Attendu qu'à titre subsidiaire, Mademoiselle Laetitia Masson sollicite la nullité de la vente en invoquant l'erreur sur les qualités substantielles du véhicule provoquée par le dol, du fait du comportement déloyal du vendeur qui lui aurait indiqué que la boîte de vitesse ne nécessitait qu'un simple réglage, que le kilométrage annoncé n'était pas conforme à la réalité et qu'enfin elle n'avait pu obtenir le rapport du contrôle technique ;

Attendu que Mademoiselle Laetitia Masson avait répondu à une annonce sur internet qui précisait : " vente d'un véhicule Mercédes Vito 7 places turbo diesel, année modèle 1997, kilométrage caisse 220.000,00 km, moteur 138.000,00 km ".

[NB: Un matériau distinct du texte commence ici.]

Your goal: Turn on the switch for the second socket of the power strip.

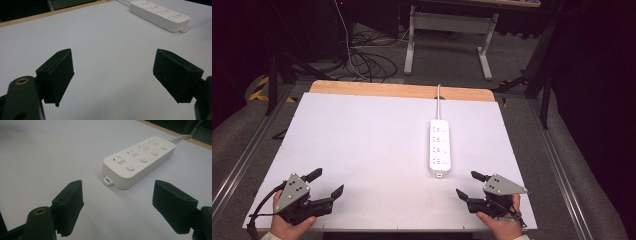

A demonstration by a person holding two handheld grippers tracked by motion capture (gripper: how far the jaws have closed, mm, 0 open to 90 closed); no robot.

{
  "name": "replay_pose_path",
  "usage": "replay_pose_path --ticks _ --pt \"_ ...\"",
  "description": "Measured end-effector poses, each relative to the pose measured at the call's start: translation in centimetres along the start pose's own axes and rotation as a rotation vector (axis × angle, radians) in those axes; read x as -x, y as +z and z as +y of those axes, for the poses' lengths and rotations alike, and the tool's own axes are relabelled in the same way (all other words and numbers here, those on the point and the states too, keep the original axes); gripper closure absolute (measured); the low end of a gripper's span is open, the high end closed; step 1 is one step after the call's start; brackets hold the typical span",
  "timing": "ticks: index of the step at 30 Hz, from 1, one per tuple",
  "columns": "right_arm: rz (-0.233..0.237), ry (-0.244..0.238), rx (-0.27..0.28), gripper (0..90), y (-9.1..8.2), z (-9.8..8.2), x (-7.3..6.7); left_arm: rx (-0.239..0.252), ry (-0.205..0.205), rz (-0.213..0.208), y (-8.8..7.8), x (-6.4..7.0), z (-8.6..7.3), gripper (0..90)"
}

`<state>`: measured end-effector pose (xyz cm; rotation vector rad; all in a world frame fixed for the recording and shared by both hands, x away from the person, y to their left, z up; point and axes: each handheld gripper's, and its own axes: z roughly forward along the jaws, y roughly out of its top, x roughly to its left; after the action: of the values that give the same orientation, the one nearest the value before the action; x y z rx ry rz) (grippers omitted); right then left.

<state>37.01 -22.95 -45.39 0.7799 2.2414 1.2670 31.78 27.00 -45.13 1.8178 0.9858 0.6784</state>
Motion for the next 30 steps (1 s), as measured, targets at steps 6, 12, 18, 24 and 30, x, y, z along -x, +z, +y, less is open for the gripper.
replay_pose_path --ticks 6,12,18,24,30 --pt "0.005 -0.003 -0.011 26.5 -0.1 0.8 0.2 -0.001 0.000 0.008 0.0 0.1 0.0 17.4" --pt "0.010 0.014 -0.030 28.0 0.2 2.2 0.7 -0.001 -0.003 0.009 -0.1 0.1 0.0 17.4" --pt "0.014 -0.005 -0.026 28.4 0.7 3.5 1.0 0.003 -0.009 0.011 -0.1 0.1 0.0 17.3" --pt "0.014 -0.013 -0.033 28.4 1.0 4.6 1.1 0.000 -0.006 0.014 -0.1 0.1 0.0 17.3" --pt "0.011 -0.033 -0.035 28.4 1.3 5.8 1.2 -0.009 0.003 0.023 -0.1 0.1 0.0 17.3"
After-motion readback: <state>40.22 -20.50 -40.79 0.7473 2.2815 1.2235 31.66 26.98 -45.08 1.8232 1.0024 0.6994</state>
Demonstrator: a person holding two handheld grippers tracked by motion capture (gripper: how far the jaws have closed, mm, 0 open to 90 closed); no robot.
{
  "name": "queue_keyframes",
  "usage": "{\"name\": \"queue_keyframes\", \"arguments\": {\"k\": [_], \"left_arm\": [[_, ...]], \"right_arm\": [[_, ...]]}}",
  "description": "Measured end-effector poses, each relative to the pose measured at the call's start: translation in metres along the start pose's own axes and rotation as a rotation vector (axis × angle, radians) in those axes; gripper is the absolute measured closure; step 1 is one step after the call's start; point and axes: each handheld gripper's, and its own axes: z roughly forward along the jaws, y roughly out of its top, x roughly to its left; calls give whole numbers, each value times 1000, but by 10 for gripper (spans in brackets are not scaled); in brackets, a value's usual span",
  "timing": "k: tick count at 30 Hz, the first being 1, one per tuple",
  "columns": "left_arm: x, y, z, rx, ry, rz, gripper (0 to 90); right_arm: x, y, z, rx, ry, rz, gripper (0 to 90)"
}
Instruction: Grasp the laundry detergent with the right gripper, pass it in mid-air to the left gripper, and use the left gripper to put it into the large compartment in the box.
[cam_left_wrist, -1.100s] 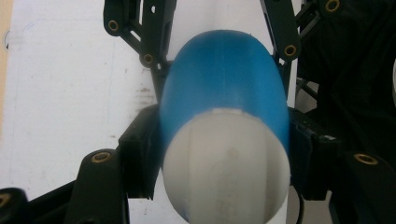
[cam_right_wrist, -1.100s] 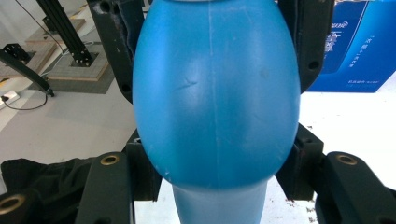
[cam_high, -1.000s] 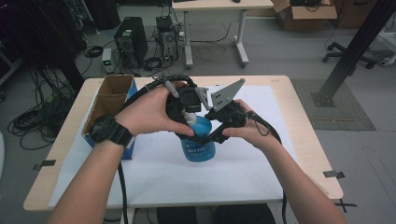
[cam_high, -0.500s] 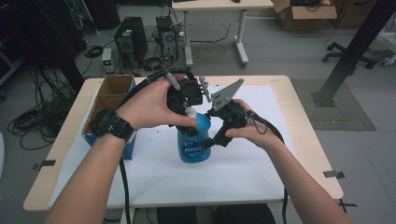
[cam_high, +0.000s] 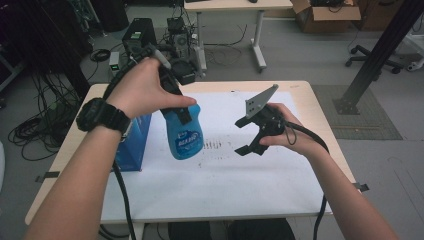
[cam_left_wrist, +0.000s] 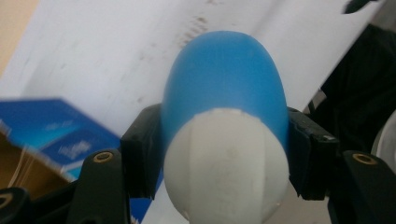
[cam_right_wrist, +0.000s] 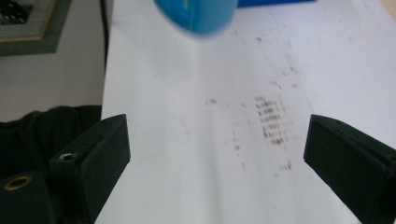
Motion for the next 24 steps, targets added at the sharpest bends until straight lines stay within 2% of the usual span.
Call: {"name": "queue_keyframes", "arguments": {"k": [2, 5, 6, 7, 8, 9, 10, 11, 12, 15, 17, 21, 22, 23, 24], "left_arm": [[9, -3, -7, 1, 21, -85, 382], [26, -12, -20, -7, 55, -246, 382], [35, -17, -26, -11, 70, -322, 382], [39, -20, -29, -24, 78, -366, 382], [46, -24, -34, -26, 98, -430, 382], [54, -30, -42, -39, 136, -511, 382], [59, -34, -46, -41, 152, -546, 382], [59, -34, -46, -41, 152, -546, 382], [66, -38, -51, -36, 170, -580, 382], [81, -50, -59, -47, 189, -660, 382], [89, -58, -63, -55, 199, -699, 382], [101, -69, -65, -52, 231, -764, 382], [106, -74, -64, -48, 243, -794, 382], [106, -74, -64, -48, 243, -794, 383], [108, -77, -63, -51, 248, -813, 383]], "right_arm": [[-3, -10, -8, 30, -30, 16, 72], [-4, -15, -11, 55, -46, 23, 68], [-5, -18, -13, 67, -56, 22, 67], [-6, -22, -16, 78, -70, 22, 67], [-6, -24, -17, 83, -74, 24, 67], [-7, -30, -20, 99, -85, 33, 67], [-8, -33, -21, 104, -91, 37, 66], [-8, -33, -21, 104, -91, 37, 66], [-10, -40, -24, 117, -102, 48, 67], [-11, -44, -26, 120, -107, 59, 67], [-12, -49, -29, 119, -114, 66, 67], [-16, -58, -35, 114, -126, 92, 70], [-16, -60, -36, 112, -128, 94, 70], [-16, -60, -36, 112, -128, 94, 70], [-17, -61, -37, 109, -129, 95, 71]]}}
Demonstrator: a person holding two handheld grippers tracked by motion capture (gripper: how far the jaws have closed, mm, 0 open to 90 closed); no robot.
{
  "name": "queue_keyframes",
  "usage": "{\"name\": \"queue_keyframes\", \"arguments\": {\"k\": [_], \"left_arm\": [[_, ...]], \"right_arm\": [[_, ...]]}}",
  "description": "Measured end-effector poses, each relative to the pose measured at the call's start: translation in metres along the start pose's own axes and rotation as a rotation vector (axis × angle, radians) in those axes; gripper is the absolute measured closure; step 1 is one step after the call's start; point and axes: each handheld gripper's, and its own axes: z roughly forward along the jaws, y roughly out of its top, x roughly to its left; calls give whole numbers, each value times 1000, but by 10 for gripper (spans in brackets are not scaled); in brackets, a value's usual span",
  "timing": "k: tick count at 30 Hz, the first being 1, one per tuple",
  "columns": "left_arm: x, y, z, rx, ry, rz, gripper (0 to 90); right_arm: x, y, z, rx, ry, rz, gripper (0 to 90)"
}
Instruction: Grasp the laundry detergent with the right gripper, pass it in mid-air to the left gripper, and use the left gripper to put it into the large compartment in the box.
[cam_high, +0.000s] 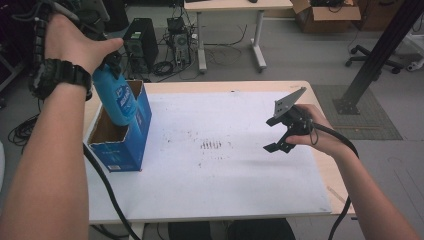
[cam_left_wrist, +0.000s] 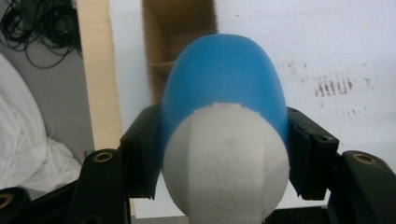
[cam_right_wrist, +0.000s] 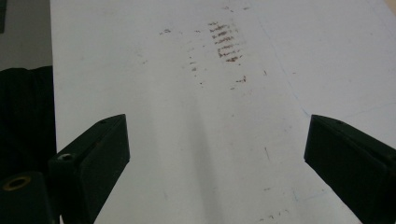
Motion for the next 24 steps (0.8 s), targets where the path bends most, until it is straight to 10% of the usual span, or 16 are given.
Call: {"name": "queue_keyframes", "arguments": {"k": [8, 24], "left_arm": [[23, -2, 14, 11, 2, -76, 382], [34, -15, 69, 64, -9, -85, 383]], "right_arm": [[-5, -10, -2, 7, -3, 22, 70], [-7, -13, -3, 2, -2, 25, 68]]}}
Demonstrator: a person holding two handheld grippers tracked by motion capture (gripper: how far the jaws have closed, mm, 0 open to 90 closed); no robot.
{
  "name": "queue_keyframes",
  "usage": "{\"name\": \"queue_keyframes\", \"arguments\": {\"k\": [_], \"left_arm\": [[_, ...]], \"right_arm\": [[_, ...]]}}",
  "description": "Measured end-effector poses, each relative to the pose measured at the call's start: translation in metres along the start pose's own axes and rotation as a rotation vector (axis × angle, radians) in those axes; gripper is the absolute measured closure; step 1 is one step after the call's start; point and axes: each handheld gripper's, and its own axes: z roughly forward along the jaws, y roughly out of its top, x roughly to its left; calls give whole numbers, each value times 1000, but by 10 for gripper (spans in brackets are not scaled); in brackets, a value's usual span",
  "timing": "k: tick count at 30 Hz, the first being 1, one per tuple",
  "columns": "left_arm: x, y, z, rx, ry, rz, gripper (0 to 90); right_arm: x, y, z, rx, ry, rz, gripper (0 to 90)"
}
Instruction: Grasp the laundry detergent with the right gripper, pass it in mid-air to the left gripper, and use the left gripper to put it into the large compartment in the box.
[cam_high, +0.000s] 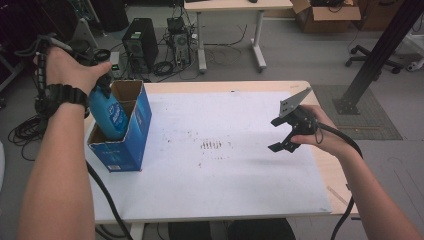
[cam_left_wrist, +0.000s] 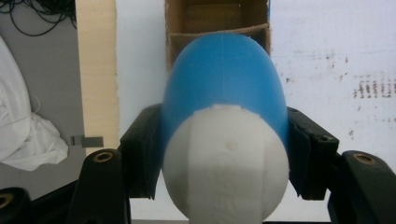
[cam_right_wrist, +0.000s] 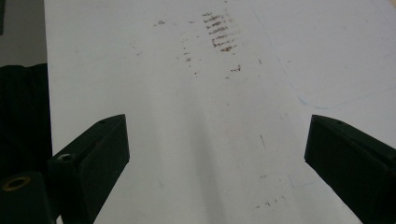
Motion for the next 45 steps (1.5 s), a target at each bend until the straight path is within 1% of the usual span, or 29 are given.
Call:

Qu'elle a souhaité faire l'acquisition de ce véhicule d'occasion, tout en reconnaissant qu'il totalisait en réalité au compteur lors de l'essai 222.222 km ;

Que tout en sollicitant la facture d'achat du moteur et après avoir constaté que les vitesses passaient avec difficulté, elle est néanmoins repartie le jour même avec le véhicule après avoir acquitté le prix de 5 500,00 euro ;

Attendu qu'il n'est justifié d'aucune manœuvre dolosive de la part du vendeur, qui en outre n'est pas un vendeur professionnel mais un simple particulier, qui aurait contraint Mademoiselle Laetitia Masson à s'engager malgré le fait qu'elle se soit rendue compte par elle-même d'anomalies sur ce véhicule et alors même qu'elle n'était pas en possession de la facture concernant le changement de moteur ;

Attendu que de même il ne peut être soutenu qu'il y a eu erreur sur les qualités substantielles de la chose vendue, dès lors que Mademoiselle Laetitia Masson a pu se rendre compte par elle-même, lors de l'essai, des problèmes mécaniques affectant la boîte de vitesse ;

Attendu qu'il convient en conséquence d'infirmer le jugement qui a prononcé la résolution de la vente par application de l'article 1641 du Code civil et de débouter Mademoiselle Laetitia Masson de sa demande en nullité de la vente sur le fondement des vices du consentement ;

Attendu qu'il convient pour des raisons tenant à l'équité de ne pas faire application des dispositions relatives à l'article 700 du Code de procédure civile ;

Attendu que Monsieur Joaquim Mondillon et Mademoiselle Laetitia Masson succombant à leurs prétentions, ils seront condamnés aux entiers dépens de première instance et d'appel.

Par ces motifs : - LA COUR statuant publiquement, par arrêt contradictoire et après en avoir délibéré conformément à la loi, - Infirme le jugement du 12 octobre 2010 du Tribunal d'instance de Thonon-les-Bains dans toutes ses dispositions, - Statuant à nouveau, - Dit et juge que le vice dont était atteint le véhicule Mercédès Type Vito était apparent lors de la vente du 2 juin 2009, - Déboute Mademoiselle Laetitia Masson et Monsieur Joaquim Mondillon de leurs demandes tant sur le fondement des vices cachés que sur celui des vices du consentement.